Commut’tio f’act. Victim’a acc’pit. Anim’ad animam. Mort’mad mort’m.
Обмен совершен. Жертва принята. Душа за душу. Смерть за смерть.
***
Короткая усмешка коснулась черных губ, выделяющихся на мертвенно-белом лице. Если бы не такие же черные глаза, не имеющие белка и, кажется, собравшие в себе весь мрак Бездны, и не сшитые грубыми нитями половины лица, существо казалось бы почти человеком. Левая его сторона с закрытым глазом и оплывшим контуром не двигалась вообще, и эмоции, владеющие Высшим, удавалось прочесть лишь по правой, сейчас довольно усмехающейся. Взгляд, направленный на невысокий стеклянный столик, был знаком каждому, находящемуся в этой комнате, заполненной туманом и ароматом жженых цветов ирлеи. Так мог смотреть только Агнус в минуты очередного хода, путающего карты его младшим братьям. Эфрен, откровенно скучающий в кресле напротив, накручивал на палец пепельно-белую прядь, пуская из приоткрытого рта колечки ароматного дыма. Прозвучавшие несколькими ударами сердца ранее фразы раздробились о стены, смешавшись с хриплым смехом младшего из Высших, Тайсса, уже предвкушающего новый виток истории, что они втроем вели несколько тысяч лет.

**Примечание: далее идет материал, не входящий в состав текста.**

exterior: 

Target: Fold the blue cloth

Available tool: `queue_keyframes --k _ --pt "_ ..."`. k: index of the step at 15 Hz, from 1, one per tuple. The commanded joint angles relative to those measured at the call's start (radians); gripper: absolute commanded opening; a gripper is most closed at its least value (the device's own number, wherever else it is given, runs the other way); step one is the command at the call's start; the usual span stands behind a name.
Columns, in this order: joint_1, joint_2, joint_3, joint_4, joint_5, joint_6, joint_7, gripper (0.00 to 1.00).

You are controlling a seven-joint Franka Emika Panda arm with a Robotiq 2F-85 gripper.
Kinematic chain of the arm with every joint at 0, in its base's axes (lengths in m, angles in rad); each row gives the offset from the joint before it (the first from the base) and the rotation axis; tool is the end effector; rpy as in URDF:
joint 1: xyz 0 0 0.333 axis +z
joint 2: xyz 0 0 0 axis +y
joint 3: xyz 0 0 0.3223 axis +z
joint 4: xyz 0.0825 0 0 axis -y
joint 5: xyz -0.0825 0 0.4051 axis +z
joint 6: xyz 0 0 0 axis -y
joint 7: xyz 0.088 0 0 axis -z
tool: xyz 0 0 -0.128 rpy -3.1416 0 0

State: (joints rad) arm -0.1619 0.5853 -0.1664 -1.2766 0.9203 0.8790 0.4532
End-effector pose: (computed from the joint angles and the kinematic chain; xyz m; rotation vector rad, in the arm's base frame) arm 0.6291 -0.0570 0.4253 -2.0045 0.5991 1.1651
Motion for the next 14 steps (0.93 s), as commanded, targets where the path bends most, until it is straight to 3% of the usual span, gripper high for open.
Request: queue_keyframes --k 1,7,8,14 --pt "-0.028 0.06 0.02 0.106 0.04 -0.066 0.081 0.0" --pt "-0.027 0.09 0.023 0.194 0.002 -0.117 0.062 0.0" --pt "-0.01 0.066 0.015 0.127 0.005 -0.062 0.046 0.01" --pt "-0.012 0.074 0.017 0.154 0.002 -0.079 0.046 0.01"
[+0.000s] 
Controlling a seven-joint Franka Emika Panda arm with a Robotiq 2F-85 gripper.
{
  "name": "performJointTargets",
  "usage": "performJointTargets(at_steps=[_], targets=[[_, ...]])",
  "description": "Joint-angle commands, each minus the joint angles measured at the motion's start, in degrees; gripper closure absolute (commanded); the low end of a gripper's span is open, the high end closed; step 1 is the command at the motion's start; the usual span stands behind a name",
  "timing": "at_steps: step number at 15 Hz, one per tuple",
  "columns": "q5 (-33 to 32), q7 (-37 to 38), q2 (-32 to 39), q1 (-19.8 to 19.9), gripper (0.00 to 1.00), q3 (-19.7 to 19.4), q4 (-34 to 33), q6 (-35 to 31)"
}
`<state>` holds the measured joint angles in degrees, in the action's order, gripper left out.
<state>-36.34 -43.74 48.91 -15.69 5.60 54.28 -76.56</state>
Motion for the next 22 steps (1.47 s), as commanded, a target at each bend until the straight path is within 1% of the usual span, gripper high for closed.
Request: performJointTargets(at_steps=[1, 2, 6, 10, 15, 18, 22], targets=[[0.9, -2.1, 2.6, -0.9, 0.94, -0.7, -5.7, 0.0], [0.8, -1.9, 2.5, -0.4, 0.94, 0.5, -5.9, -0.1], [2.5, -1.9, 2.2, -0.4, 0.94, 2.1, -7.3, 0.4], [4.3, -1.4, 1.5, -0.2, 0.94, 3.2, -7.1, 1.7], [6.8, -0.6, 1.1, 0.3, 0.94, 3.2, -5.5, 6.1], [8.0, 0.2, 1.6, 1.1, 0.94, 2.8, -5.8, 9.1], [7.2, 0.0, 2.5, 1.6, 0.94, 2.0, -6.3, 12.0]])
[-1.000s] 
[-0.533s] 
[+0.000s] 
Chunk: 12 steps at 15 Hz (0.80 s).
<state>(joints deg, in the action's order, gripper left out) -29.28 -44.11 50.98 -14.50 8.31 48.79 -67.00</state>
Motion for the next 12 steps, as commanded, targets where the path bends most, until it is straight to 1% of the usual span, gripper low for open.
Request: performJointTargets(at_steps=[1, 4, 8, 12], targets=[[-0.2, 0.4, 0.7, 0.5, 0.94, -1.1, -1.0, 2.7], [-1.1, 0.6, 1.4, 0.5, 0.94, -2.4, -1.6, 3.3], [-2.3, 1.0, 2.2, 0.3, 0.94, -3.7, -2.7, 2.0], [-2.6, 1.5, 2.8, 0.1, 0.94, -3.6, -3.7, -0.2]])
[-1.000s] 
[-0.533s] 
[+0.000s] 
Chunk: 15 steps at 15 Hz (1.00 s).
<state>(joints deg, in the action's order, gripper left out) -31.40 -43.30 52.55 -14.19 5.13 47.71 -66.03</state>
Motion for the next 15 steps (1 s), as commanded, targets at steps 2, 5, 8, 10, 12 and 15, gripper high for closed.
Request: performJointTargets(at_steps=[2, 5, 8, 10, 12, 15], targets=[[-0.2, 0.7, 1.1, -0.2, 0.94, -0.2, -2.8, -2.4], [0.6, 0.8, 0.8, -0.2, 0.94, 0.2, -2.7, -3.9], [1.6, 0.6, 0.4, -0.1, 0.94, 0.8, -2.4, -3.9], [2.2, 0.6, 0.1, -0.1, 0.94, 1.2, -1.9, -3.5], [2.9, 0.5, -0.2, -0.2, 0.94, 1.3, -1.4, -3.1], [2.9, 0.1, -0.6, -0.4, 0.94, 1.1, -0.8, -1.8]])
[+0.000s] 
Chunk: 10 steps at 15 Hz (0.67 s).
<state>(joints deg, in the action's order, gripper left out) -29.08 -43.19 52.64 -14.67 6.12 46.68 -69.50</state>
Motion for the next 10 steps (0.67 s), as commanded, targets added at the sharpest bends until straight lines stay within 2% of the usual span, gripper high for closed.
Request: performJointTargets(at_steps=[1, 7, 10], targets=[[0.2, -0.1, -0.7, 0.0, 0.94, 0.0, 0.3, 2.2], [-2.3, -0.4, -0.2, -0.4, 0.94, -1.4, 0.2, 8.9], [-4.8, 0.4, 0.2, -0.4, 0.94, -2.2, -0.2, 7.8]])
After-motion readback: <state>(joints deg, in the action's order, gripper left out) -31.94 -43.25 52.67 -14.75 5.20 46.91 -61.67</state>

На пятиугольной доске, исчерченной такими же мелкими пятиугольниками алого и белого цвета, расположились фигуры. Все они были окрашены в черный, разницы в том, кто владеет одной из них, не существовало. Вся игра ориентировалась не на победу какой-либо стороны, а на созерцание и ставки. Кто на этот раз обагрится кровью или побелеет и рассыплется прахом? Кто из кукол, что развлекают Высших, не выдержит своего испытания, оборвав ниточку? И кто из них выдаст наиболее интересный сюжет, что прогонит скуку бессмертной троицы, пережившей даже их создательницу?
Старший брат облизал правую половину губ, переставляя невысокую фигуру, изображающую дракона, на белый пятиугольник. Пространство под ней засветилось, принимая жертву и заставляя искусно выточенный кусок камня мерцать, становясь прозрачным. Однако своей формы он от этого не терял.